Check every line of the entries for "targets", and copy the lines that hold it.

-----

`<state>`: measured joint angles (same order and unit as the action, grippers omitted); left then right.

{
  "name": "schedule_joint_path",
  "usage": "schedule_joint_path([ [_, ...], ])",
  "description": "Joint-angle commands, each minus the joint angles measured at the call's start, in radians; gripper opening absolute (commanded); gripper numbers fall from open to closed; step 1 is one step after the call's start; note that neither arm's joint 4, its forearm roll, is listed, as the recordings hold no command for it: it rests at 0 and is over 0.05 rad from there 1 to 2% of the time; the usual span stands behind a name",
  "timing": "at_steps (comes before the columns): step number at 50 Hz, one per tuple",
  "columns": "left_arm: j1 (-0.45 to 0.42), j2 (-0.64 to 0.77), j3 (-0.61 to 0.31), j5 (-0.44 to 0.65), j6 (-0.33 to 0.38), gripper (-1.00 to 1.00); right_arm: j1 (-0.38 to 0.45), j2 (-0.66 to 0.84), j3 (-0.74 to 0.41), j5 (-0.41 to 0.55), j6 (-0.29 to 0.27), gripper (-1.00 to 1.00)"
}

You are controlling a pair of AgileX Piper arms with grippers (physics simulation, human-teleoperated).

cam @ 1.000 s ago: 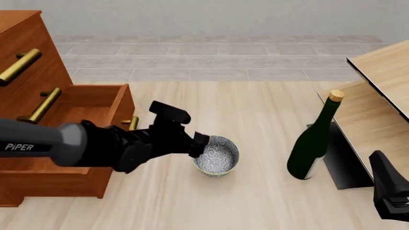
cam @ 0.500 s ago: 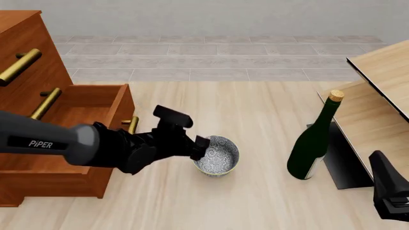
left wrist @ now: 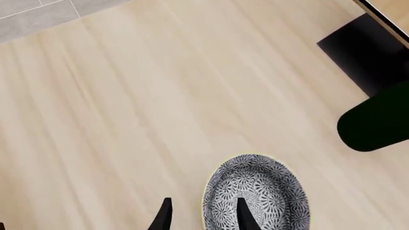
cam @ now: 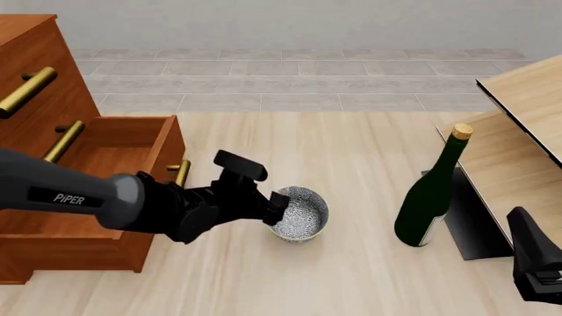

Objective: Put the bowl on top of the cabinet.

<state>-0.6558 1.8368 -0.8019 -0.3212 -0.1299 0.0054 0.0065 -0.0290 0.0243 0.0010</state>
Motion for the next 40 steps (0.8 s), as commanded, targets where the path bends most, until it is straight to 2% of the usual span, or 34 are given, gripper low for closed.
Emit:
schedule_joint_path([
  [1,-0.001,0.019,-0.004,-0.01,0.005,1.0,0.0,0.0,0.0,0.0,0.0,1.0],
  [40,-0.01,0.075,-0.007,-0.042,0.002,1.0,0.0,0.0,0.0,0.0,0.0,1.0],
])
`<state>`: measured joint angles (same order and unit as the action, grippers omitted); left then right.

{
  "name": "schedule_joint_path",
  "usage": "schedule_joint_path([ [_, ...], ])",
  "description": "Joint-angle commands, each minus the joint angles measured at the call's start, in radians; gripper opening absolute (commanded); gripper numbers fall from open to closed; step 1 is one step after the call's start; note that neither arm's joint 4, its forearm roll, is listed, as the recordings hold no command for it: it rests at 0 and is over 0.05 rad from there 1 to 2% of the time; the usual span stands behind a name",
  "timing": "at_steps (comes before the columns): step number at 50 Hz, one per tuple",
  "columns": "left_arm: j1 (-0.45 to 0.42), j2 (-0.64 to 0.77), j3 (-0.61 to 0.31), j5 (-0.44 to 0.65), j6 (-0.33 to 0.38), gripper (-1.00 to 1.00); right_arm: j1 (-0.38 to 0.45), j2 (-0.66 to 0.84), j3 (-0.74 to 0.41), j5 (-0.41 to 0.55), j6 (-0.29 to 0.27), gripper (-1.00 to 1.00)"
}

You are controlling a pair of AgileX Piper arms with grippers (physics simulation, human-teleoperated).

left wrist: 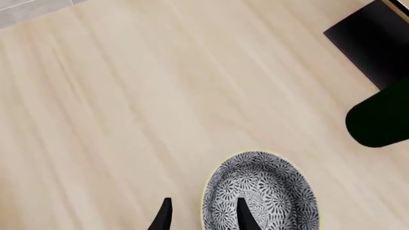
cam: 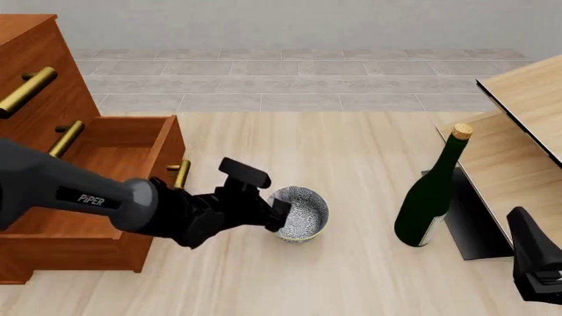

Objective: Put the bowl on top of the cabinet.

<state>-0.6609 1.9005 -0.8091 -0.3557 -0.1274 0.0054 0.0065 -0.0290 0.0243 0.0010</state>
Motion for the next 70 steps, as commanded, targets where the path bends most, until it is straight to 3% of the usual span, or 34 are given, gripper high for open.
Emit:
schedule_joint_path([
  [1,-0.005,0.011,0.0,-0.007,0.0,1.0,0.0,0.0,0.0,0.0,0.0,1.0],
  [34,-0.002,0.085,-0.032,-0.037,0.019,1.0,0.0,0.0,0.0,0.0,0.0,1.0],
  [35,0.039,0.07,-0.027,-0.061,0.074,-1.0,0.0,0.0,0.0,0.0,0.0,1.0],
  [36,-0.019,0.065,-0.01,-0.052,0.037,-1.0,0.0,0.0,0.0,0.0,0.0,1.0],
  [37,-0.019,0.064,-0.01,-0.052,0.037,-1.0,0.0,0.0,0.0,0.0,0.0,1.0],
  [50,0.08,-0.056,-0.006,-0.027,0.056,-1.0,0.0,0.0,0.0,0.0,0.0,1.0],
  [70,0.082,-0.328,0.056,0.049,0.023,-1.0,0.0,0.0,0.0,0.0,0.0,1.0],
])
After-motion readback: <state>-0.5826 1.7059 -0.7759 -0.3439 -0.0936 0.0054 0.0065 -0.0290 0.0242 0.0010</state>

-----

◆ Answer to the exercise:
Motion for the next 40 steps (0.8 s), as commanded, targets where the path bends most, until it is straight to 2% of the usual span, or 34 are given, gripper low for closed.
Motion for the next 70 steps, as commanded, targets where the path bends most, until it is straight to 3% of the usual span, or 34 are given, gripper high for open.

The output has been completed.